* [Data excerpt]
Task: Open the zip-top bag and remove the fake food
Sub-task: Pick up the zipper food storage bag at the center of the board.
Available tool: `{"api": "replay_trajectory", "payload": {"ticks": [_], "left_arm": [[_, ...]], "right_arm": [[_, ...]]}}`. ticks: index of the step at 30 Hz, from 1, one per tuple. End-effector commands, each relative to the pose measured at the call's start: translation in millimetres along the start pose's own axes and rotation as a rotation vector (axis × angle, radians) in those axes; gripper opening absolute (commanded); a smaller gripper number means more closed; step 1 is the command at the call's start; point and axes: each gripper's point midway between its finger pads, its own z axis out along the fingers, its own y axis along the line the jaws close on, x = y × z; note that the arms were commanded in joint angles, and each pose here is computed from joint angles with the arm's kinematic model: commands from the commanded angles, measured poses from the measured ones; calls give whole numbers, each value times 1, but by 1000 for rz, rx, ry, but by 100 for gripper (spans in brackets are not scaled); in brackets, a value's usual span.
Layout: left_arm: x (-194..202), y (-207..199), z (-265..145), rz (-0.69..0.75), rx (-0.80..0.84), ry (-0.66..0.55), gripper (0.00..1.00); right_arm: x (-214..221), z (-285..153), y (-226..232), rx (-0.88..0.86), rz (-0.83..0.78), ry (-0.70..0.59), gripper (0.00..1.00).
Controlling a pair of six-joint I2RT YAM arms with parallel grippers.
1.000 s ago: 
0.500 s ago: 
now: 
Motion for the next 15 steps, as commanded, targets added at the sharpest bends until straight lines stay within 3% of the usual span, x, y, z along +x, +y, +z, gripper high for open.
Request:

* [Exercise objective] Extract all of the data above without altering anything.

* [Result below]
Task: Open the zip-top bag and remove the fake food
Sub-task: Pick up the zipper food storage bag at the center of the board.
Available tool: `{"api": "replay_trajectory", "payload": {"ticks": [_], "left_arm": [[_, ...]], "right_arm": [[_, ...]]}}`. ticks: index of the step at 30 Hz, from 1, one per tuple. End-effector commands, each relative to the pose measured at the call's start: translation in millimetres along the start pose's own axes and rotation as a rotation vector (axis × angle, radians) in those axes; gripper opening absolute (commanded); a smaller gripper number means more closed; step 1 is the command at the call's start; point and axes: each gripper's point midway between its finger pads, its own z axis out along the fingers, its own y axis along the line the jaws close on, x = y × z; note that the arms were commanded in joint angles, and each pose here is computed from joint angles with the arm's kinematic model: commands from the commanded angles, measured poses from the measured ones; calls give whole numbers, each value times 1, but by 1000 for rz, rx, ry, but by 100 for gripper (spans in brackets are not scaled); in brackets, a value's usual span.
Layout: left_arm: x (-194..202), y (-207..199), z (-265..145), rz (-0.69..0.75), rx (-0.80..0.84), ry (-0.66..0.55), gripper (0.00..1.00); right_arm: x (-214..221), z (-285..153), y (-226..232), rx (-0.88..0.86), rz (-0.83..0.78), ry (-0.70..0.59), gripper (0.00..1.00).
Controlling a pair of six-joint I2RT YAM arms with parallel grippers.
1.000 s ago: 
0.500 s ago: 
now: 
Motion for the next 15 steps, as commanded, targets added at the sharpest bends until straight lines stay within 3% of the usual span, x, y, z along +x, +y, +z, gripper high for open.
Request:

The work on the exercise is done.